EXERCISE DESCRIPTION: What you write should be an exact repeat of the lines from the one with "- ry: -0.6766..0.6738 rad" through the final line below, minus the pictures.

INFORMATION:

※ ※ ※

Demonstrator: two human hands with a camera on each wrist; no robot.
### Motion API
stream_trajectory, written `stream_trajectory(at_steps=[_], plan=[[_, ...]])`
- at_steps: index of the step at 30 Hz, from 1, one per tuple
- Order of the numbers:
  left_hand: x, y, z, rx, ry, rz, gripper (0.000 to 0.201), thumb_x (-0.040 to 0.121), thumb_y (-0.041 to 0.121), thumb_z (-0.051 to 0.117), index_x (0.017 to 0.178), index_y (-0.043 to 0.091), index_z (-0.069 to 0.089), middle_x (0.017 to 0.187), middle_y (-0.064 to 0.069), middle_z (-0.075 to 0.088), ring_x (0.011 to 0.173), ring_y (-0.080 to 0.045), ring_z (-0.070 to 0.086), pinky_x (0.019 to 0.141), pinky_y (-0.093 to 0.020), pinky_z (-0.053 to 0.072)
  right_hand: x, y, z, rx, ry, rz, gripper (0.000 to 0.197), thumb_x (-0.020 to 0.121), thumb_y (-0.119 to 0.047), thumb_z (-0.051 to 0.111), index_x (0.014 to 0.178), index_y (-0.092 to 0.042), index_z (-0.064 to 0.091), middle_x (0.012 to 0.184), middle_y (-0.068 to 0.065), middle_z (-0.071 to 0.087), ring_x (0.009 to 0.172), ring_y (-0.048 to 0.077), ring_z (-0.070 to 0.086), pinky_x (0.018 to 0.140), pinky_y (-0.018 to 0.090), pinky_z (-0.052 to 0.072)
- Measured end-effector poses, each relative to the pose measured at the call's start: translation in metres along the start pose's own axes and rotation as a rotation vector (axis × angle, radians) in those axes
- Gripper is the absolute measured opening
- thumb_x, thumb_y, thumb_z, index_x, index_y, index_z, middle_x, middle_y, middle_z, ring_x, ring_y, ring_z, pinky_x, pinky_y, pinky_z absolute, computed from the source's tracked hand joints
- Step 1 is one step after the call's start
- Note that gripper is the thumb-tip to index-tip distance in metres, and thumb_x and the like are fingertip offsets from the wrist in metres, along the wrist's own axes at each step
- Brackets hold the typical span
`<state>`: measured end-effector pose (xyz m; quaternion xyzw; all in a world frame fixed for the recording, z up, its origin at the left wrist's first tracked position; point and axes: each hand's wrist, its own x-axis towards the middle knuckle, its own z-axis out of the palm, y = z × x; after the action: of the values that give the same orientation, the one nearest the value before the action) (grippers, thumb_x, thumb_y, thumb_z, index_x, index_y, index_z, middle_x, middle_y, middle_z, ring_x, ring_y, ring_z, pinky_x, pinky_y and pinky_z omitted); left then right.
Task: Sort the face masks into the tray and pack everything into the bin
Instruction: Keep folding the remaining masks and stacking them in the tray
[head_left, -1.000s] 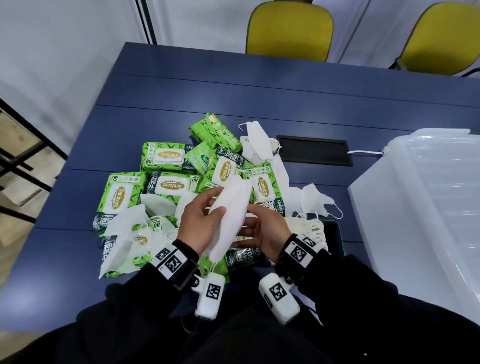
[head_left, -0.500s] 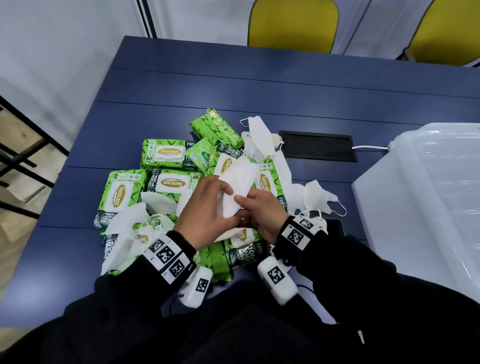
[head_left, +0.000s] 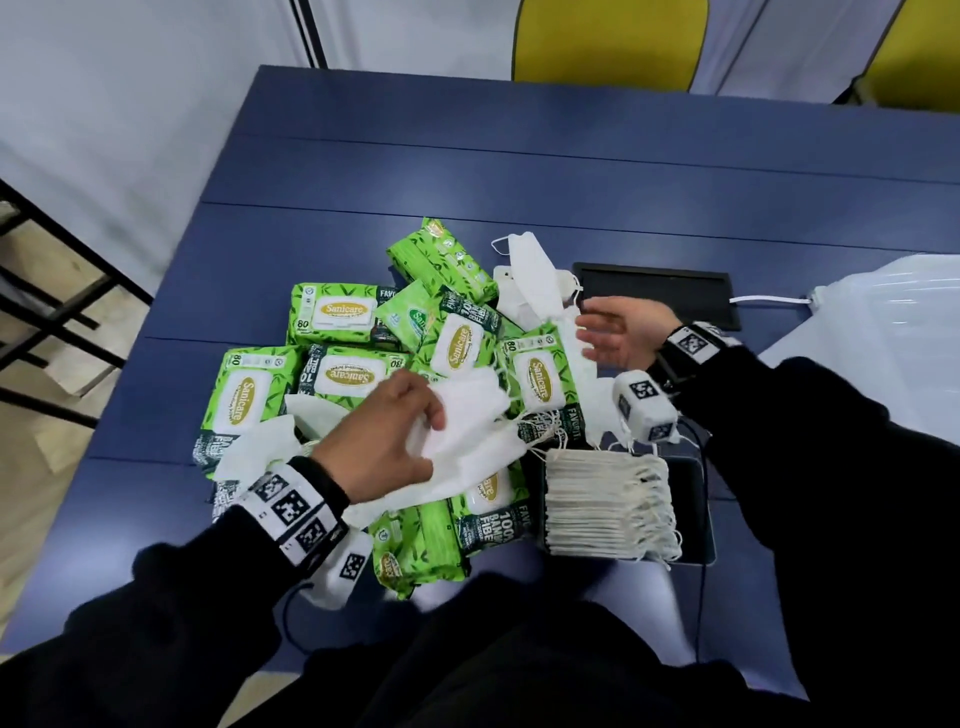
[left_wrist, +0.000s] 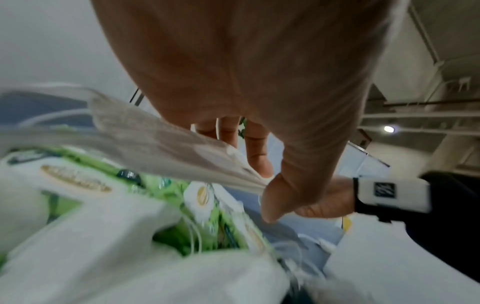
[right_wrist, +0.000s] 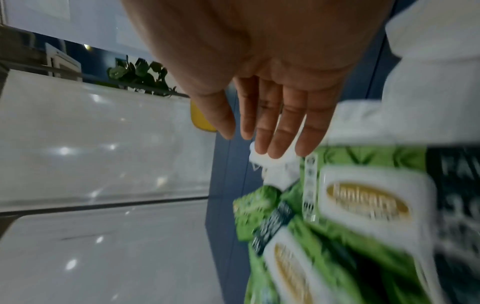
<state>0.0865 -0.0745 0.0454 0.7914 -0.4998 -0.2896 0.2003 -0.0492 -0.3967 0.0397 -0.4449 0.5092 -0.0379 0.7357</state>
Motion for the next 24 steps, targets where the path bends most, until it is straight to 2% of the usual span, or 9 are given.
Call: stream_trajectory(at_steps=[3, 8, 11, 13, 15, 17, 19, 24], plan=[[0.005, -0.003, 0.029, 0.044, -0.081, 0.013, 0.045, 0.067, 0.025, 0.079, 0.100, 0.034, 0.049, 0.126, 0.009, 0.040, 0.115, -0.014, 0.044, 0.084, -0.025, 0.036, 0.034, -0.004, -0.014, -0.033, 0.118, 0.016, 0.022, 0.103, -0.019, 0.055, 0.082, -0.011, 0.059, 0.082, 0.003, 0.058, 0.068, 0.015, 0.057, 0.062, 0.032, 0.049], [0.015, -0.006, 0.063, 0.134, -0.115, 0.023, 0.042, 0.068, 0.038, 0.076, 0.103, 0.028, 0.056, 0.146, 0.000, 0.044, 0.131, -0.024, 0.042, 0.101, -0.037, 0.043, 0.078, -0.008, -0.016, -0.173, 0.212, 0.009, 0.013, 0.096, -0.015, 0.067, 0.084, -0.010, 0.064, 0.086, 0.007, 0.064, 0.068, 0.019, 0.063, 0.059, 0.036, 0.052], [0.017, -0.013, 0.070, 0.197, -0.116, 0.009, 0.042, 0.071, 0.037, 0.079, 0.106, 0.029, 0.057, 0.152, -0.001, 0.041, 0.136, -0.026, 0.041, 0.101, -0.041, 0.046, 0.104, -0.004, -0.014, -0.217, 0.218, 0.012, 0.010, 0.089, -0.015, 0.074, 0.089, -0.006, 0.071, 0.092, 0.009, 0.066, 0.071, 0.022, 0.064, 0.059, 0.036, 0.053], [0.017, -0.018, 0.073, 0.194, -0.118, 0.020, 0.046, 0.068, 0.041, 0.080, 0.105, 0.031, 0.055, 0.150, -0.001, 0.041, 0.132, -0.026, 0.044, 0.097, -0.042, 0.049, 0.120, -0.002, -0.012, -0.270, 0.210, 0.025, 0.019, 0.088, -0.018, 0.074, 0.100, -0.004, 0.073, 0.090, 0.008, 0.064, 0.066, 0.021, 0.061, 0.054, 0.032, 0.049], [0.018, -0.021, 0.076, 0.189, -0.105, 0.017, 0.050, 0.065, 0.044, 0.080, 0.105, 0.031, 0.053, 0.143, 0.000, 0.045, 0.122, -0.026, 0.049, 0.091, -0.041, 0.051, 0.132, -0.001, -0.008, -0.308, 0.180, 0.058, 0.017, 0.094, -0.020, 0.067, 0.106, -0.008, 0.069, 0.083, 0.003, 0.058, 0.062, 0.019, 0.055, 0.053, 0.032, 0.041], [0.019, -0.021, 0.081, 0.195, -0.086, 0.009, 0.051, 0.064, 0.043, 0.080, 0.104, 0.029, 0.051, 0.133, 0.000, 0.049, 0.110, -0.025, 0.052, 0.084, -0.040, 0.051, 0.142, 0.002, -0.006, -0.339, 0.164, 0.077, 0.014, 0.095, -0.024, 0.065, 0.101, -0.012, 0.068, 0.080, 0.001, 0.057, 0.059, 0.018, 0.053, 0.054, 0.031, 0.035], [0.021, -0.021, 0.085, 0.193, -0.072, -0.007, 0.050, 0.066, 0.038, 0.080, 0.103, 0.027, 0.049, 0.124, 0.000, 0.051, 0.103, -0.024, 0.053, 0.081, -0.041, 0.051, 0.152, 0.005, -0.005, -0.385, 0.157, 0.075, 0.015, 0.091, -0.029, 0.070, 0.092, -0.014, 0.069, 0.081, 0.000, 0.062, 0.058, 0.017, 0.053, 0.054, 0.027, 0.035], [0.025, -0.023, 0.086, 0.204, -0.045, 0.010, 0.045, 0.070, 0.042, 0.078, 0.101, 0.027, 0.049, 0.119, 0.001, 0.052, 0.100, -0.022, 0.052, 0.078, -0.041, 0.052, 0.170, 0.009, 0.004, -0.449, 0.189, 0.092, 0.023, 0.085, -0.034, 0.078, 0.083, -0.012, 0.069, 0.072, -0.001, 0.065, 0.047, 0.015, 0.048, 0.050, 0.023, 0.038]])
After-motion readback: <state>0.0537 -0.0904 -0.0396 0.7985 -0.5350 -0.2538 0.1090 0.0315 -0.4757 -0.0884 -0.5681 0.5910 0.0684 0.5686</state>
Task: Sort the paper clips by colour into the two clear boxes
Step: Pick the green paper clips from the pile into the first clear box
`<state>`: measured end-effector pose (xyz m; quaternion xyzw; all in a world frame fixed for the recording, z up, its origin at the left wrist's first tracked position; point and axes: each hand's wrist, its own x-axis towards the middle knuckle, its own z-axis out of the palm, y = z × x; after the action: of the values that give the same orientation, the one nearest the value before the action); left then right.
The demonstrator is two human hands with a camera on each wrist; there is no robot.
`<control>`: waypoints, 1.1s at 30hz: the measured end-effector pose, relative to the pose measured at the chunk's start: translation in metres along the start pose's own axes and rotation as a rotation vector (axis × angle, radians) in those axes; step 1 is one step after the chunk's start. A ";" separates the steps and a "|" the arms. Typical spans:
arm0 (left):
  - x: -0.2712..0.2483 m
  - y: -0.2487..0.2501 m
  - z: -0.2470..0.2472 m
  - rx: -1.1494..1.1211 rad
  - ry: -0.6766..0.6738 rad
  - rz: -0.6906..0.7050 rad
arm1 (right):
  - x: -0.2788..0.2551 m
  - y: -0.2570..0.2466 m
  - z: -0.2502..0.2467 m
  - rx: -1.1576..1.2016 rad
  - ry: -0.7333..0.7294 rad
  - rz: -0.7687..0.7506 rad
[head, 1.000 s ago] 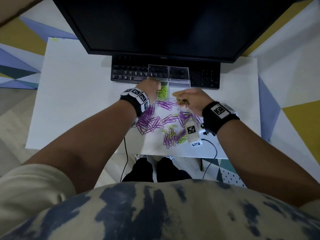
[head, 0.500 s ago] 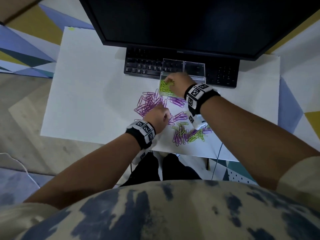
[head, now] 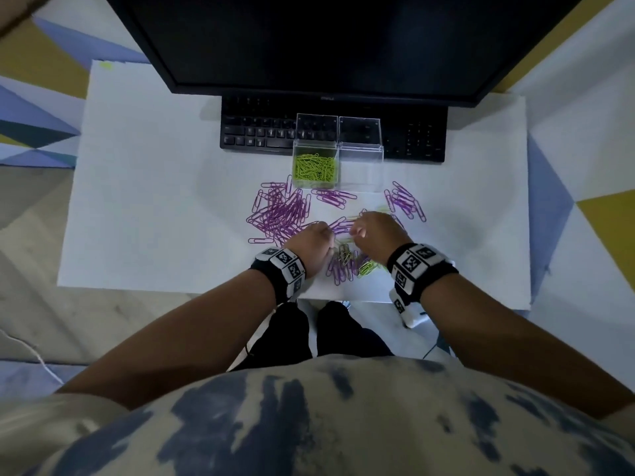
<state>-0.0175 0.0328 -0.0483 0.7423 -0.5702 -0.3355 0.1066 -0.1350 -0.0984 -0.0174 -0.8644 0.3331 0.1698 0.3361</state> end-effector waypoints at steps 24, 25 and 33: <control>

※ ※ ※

WRITTEN REPLY:
  - ry: -0.6766..0.6738 rad
  - rz: -0.6906..0.7050 rad
arm1 (right):
  - x: -0.2788..0.2551 m
  - y: -0.2570..0.2466 m
  - z: -0.2502..0.2467 m
  - rx: -1.1576..1.2016 rad
  - ry: -0.7333..0.7294 rad
  - rz: -0.7687..0.7506 rad
[head, 1.000 s ago] 
[head, 0.500 s ago] 
[head, now] 
<state>-0.0175 0.0328 -0.0483 0.7423 -0.5702 -0.3355 0.1066 -0.1350 -0.0984 -0.0174 -0.8644 0.3331 0.1698 0.3361</state> end-effector waypoints at steps 24, 25 and 33: <control>

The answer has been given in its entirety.